No, no they absolutely do not seem...
my position is that image datasets are not rich enough for ML to learn the human-desired concepts; the concepts they do learn are predictive, just not about things we care about.
… right, yes, that is exactly the issue here. They do not learn the things we care about. Whether ML is good at learning predictive distance metrics is irrelevant here; what matters is whether they are good at learning human distance metrics. Maybe throwing more data at the problem will make learned metrics converge to human metrics, but even if it did, would we reliably be able to tell?
The key point is that we don’t even know what the relevant distance metric is. Even in human terms, we don’t know what the relevant metric is. We cannot expect to be able to distinguish an ML system which has learned the “correct” metric from one which has not.
The key point is that we don’t even know what the relevant distance metric is. Even in human terms, we don’t know what the relevant metric is. We cannot expect to be able to distinguish an ML system which has learned the “correct” metric from one which has not.
This seems true, and also seems true for the images case, yet I (and I think most researchers) predict that image understanding will get very good / superhuman. What distinguishes the images case from the human values case? My guess at your response is that we aren’t applying optimization pressure on the learned distance function for images.
In that case, my response would be that yes, if you froze in place the learned distance metric / “human value representation” at any given point, and then ratcheted up the “capabilities” of the agent, that’s reasonably likely to go badly (though I’m not sure, and it depends how much the current agent has already been trained). But presumably the agent is going to continue learning over time.
Even in the case where we freeze the values and ratchet up the capabilities: you’re presumably not aligned with me, but it doesn’t seem like ratcheting up your capabilities obviously leads to doom for me. (It doesn’t obviously not lead to doom either though.)
(and I think most researchers) predict that image understanding will get very good / superhuman. What distinguishes the images case from the human values case? My guess at your response is that we aren’t applying optimization pressure on the learned distance function for images.
Good guess, but no. My response is that “image understanding will get very good” is completely different from “neural nets will understand images the same way humans do” or “neural nets will understand images such that images the net considers similar will also seem similar to humans”. I agree that ML systems will get very good at “understanding” images in the sense of predicting motion or hidden pixels or whatever.

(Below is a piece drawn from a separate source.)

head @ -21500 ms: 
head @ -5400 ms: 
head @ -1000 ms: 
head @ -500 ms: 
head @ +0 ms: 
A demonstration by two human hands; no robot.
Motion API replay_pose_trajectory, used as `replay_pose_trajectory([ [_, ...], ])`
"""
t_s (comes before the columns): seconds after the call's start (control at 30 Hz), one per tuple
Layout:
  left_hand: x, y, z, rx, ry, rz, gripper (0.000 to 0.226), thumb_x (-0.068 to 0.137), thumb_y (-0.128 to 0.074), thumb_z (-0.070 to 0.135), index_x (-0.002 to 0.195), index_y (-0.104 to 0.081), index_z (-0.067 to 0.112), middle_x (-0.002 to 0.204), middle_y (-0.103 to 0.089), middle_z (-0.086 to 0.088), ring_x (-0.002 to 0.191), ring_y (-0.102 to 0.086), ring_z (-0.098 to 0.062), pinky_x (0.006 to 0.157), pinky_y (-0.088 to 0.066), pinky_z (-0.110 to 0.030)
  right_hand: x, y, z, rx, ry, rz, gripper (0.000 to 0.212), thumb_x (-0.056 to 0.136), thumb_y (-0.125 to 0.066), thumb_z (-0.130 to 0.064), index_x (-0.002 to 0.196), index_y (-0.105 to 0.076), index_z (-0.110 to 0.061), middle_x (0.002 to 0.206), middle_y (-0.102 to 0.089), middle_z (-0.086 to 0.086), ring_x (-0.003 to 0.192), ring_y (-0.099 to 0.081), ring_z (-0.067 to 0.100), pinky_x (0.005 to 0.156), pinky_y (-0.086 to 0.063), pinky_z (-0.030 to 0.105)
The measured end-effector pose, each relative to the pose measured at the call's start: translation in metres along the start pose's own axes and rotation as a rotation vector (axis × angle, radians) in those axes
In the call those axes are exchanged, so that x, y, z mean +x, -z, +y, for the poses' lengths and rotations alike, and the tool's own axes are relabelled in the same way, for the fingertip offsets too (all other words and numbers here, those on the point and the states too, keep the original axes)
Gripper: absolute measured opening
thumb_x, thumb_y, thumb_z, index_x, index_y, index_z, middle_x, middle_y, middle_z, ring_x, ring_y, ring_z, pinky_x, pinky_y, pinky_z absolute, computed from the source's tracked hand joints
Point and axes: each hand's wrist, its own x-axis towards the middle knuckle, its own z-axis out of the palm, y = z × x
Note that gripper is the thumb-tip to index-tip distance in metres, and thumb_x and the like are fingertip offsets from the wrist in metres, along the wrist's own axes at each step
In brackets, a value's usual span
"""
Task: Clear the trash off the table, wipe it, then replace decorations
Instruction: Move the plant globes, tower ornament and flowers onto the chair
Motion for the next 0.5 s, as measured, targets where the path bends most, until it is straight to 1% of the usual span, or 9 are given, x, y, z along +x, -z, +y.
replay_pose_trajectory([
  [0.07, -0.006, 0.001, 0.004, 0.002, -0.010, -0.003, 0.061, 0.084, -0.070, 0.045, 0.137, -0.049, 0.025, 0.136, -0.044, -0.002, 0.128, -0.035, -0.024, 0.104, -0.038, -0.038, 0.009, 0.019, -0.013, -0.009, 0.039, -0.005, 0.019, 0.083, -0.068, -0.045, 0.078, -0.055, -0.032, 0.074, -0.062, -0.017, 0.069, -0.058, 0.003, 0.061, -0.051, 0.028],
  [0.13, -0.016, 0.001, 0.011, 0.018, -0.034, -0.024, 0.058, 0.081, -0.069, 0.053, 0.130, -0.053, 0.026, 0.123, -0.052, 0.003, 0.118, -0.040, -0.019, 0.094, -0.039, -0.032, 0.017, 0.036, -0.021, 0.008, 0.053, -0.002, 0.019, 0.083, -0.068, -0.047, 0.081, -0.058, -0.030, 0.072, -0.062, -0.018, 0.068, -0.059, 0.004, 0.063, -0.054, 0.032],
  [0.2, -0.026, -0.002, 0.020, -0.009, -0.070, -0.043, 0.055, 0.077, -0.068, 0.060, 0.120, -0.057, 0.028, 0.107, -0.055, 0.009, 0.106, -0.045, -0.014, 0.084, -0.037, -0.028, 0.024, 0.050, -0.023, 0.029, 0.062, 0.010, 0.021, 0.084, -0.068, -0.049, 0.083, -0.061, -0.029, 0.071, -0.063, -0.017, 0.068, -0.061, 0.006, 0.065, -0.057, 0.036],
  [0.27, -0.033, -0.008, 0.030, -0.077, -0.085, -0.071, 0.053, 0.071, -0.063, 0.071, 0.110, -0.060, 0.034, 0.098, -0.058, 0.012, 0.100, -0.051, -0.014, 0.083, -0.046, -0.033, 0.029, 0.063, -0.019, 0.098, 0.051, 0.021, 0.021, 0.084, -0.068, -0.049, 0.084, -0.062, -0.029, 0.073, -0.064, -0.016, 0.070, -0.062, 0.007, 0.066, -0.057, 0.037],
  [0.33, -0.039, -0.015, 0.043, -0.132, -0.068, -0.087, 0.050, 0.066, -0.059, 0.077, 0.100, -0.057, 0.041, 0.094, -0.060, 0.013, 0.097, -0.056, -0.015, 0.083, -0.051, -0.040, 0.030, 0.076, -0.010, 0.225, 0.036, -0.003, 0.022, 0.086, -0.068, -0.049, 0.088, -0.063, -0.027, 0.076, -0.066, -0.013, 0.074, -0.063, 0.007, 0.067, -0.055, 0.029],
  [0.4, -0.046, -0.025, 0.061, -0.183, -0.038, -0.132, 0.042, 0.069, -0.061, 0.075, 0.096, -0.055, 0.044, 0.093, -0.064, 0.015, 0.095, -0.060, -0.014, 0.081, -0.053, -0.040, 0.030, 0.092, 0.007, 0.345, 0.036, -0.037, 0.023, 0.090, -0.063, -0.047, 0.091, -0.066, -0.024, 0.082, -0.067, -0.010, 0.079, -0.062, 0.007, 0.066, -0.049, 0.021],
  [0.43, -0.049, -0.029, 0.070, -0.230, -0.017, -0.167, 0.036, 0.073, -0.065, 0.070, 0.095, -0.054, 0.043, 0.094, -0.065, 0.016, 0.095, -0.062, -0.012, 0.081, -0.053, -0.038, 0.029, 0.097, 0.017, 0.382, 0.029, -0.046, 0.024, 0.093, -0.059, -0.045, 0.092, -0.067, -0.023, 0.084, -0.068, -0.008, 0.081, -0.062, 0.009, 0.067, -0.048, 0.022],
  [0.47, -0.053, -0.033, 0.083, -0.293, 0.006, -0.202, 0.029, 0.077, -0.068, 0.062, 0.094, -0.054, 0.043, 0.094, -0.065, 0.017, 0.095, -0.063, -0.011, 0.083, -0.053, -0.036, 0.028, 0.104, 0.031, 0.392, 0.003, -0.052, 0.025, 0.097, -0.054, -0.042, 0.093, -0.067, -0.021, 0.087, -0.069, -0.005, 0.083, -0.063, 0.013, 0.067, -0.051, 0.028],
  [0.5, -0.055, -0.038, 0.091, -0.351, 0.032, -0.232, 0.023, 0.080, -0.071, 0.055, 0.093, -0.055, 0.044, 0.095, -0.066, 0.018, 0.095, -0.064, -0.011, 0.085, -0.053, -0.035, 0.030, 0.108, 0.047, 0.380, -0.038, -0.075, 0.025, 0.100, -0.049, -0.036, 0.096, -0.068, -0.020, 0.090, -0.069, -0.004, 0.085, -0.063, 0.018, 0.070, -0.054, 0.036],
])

But while different humans seem to have pretty similar concepts of what a tree is, it is not at all clear that ML systems have the same tree-concept as a human… and even if they did, how could we verify that, in a manner robust to both distribution shifts and Goodhart?
For friendliness purposes, it does not matter how well a neural net “understands” images/values, what matters is that their “understanding” be compatible with human understanding—in the sense that, if the human considers two things similar, the net should also consider them similar, and vice versa. Otherwise the fragility problem comes into play: two human-value-estimates which seem close together in the AI’s representation may be disastrously different for a human.
I agree that ML systems will get very good at “understanding” images in the sense of predicting motion or hidden pixels or whatever.
… So why can’t ML systems get very good at predicting what humans value, if they can predict motion / pixels? Or perhaps you can think they can predict motion / pixels, but they can’t e.g. caption images, because that relies on higher-level concepts? If so, I predict that ML systems will also be good at that, and maybe that’s the crux.
But while different humans seem to have pretty similar concepts of what a tree is, it is not at all clear that ML systems have the same tree-concept as a human.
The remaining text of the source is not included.